▶ [PROBLEM STATEMENT] Copy, exactly as written, the lines that begin at the one containing "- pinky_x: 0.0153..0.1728" and end at the one containing "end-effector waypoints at". Skip any pictures in the data below.

[Opening EXTRACTED ENTRIES section]

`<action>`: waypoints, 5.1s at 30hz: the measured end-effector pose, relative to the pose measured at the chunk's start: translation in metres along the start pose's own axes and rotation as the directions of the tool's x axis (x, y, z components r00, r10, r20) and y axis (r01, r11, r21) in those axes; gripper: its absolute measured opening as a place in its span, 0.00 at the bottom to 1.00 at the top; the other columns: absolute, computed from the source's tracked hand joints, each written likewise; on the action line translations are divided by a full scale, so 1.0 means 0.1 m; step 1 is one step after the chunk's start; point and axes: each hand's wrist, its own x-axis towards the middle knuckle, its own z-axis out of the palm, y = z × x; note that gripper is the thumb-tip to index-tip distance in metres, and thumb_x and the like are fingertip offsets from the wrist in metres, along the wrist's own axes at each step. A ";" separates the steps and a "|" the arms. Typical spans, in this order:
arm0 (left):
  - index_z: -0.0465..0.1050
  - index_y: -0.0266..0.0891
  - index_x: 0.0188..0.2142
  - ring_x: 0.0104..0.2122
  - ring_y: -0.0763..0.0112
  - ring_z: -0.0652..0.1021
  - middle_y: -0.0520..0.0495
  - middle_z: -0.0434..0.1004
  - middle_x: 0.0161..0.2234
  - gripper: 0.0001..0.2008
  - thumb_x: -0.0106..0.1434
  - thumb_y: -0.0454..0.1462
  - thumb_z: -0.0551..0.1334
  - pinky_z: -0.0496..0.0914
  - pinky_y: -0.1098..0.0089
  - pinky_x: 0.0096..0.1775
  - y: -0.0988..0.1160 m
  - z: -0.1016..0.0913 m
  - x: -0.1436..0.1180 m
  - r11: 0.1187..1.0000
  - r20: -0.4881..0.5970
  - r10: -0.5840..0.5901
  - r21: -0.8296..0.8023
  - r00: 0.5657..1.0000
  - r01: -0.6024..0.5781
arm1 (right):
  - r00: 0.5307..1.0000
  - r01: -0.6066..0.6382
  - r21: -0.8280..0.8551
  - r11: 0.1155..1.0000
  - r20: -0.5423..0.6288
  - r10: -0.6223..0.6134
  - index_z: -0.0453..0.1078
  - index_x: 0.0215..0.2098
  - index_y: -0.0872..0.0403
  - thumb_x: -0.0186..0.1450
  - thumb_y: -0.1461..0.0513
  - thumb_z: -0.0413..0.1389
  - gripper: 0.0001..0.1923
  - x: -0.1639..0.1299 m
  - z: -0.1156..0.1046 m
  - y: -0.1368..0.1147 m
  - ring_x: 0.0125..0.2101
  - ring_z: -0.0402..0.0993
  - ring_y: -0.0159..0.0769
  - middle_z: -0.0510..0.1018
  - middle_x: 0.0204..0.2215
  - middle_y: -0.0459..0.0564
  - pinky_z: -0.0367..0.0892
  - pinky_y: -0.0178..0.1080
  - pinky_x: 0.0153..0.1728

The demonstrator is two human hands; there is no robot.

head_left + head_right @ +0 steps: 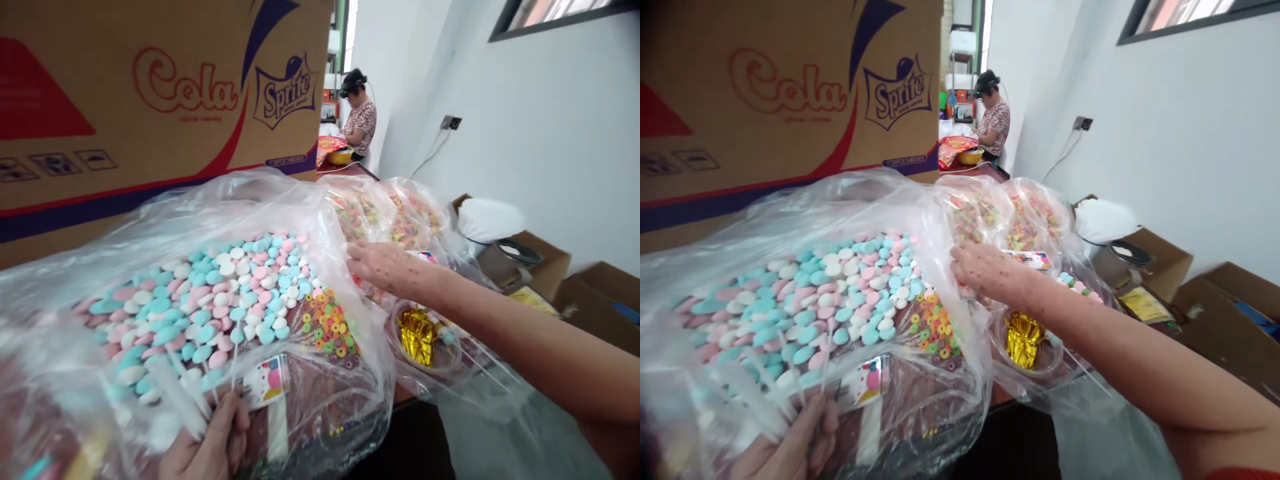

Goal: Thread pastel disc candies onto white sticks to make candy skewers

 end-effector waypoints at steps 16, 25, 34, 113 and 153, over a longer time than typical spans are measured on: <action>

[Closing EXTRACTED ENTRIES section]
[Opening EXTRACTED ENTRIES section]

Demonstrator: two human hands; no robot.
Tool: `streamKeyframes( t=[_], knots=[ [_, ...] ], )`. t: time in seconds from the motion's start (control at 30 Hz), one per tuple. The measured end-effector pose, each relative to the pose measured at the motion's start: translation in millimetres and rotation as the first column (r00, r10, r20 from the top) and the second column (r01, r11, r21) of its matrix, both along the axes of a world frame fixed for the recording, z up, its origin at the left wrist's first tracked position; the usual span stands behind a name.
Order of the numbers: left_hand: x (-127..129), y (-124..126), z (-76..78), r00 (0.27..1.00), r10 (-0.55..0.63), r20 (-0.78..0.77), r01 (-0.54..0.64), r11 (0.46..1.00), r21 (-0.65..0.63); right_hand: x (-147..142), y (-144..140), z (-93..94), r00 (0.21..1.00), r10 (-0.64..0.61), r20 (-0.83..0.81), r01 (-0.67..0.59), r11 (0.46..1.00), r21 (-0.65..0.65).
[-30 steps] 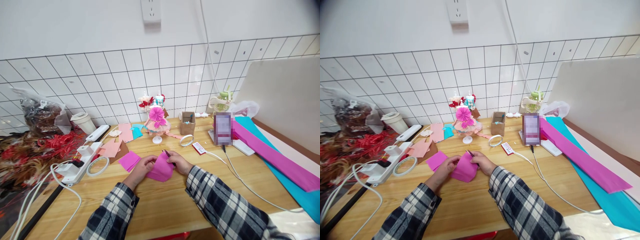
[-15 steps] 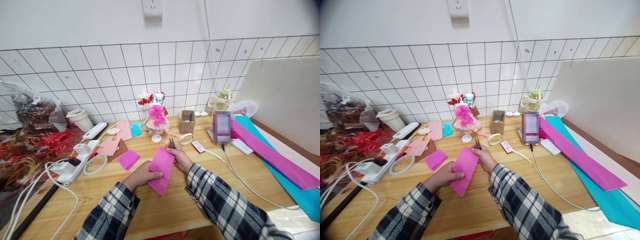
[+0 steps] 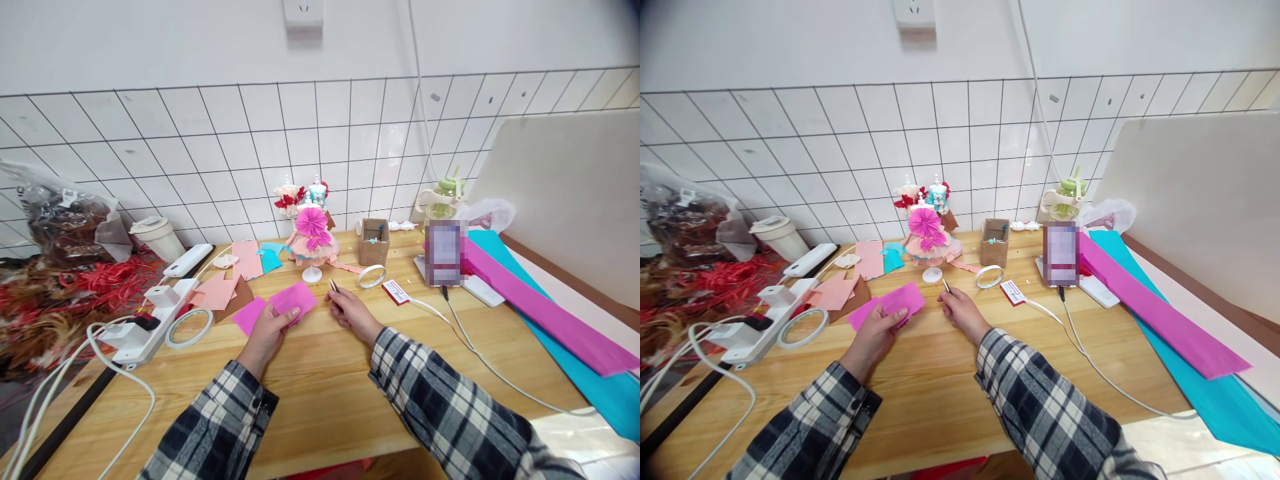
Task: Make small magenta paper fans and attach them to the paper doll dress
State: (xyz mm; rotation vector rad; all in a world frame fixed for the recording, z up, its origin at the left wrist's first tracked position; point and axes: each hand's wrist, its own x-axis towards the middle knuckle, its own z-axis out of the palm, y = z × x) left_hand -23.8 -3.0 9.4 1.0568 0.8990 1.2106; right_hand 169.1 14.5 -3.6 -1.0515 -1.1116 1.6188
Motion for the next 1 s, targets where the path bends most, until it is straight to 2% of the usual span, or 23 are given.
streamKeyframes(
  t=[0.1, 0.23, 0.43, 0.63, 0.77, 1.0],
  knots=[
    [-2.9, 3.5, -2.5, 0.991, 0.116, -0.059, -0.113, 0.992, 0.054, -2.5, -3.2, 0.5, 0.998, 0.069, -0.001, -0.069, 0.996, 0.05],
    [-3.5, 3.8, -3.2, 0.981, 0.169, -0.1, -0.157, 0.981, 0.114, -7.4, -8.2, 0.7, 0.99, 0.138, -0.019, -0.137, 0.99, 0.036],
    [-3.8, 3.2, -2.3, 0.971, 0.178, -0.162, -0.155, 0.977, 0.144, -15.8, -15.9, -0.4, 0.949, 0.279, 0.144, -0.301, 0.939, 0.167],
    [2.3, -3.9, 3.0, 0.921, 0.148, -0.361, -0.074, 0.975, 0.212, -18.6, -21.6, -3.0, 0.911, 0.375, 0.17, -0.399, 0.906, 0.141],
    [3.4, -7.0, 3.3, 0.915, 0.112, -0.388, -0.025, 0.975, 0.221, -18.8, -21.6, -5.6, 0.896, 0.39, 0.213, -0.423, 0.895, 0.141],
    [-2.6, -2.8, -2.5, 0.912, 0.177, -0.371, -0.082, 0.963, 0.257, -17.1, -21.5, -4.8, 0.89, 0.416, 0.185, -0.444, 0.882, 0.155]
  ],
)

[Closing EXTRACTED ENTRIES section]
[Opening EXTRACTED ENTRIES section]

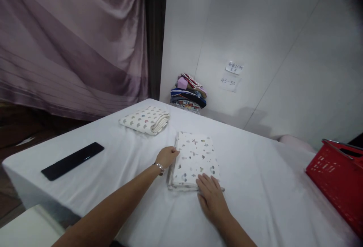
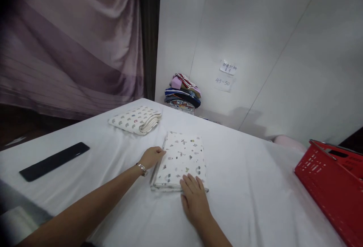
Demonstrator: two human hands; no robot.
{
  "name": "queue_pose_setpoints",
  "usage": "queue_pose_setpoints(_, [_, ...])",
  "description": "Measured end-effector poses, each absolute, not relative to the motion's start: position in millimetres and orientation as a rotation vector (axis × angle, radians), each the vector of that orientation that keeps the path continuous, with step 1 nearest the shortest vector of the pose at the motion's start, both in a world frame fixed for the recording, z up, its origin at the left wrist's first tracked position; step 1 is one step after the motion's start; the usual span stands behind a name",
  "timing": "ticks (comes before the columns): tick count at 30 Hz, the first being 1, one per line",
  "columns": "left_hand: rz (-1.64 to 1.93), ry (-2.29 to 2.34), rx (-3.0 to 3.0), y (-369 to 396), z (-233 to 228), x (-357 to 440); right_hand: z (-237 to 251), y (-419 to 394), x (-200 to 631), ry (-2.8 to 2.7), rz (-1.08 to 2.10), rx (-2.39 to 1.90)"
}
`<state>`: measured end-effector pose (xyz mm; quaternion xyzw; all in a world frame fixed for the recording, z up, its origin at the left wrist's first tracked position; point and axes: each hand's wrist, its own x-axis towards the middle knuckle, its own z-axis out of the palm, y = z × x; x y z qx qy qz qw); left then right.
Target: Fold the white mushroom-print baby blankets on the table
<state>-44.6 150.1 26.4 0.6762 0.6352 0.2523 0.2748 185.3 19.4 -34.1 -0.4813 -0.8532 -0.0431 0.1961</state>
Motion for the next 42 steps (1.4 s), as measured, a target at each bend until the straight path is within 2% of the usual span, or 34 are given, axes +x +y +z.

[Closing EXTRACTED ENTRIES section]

▶ [RESULT OF THIS TASK]
  - pinky_x: 0.0153..0.1728

The demonstrator is two human hands; there is no robot.

head_left + head_right @ +0 steps: 

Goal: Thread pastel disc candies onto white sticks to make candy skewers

 end-effector waypoints at steps 16, 25, 34, 113 and 153, over a longer time than typical spans are measured on: <action>

A complete answer has now been given.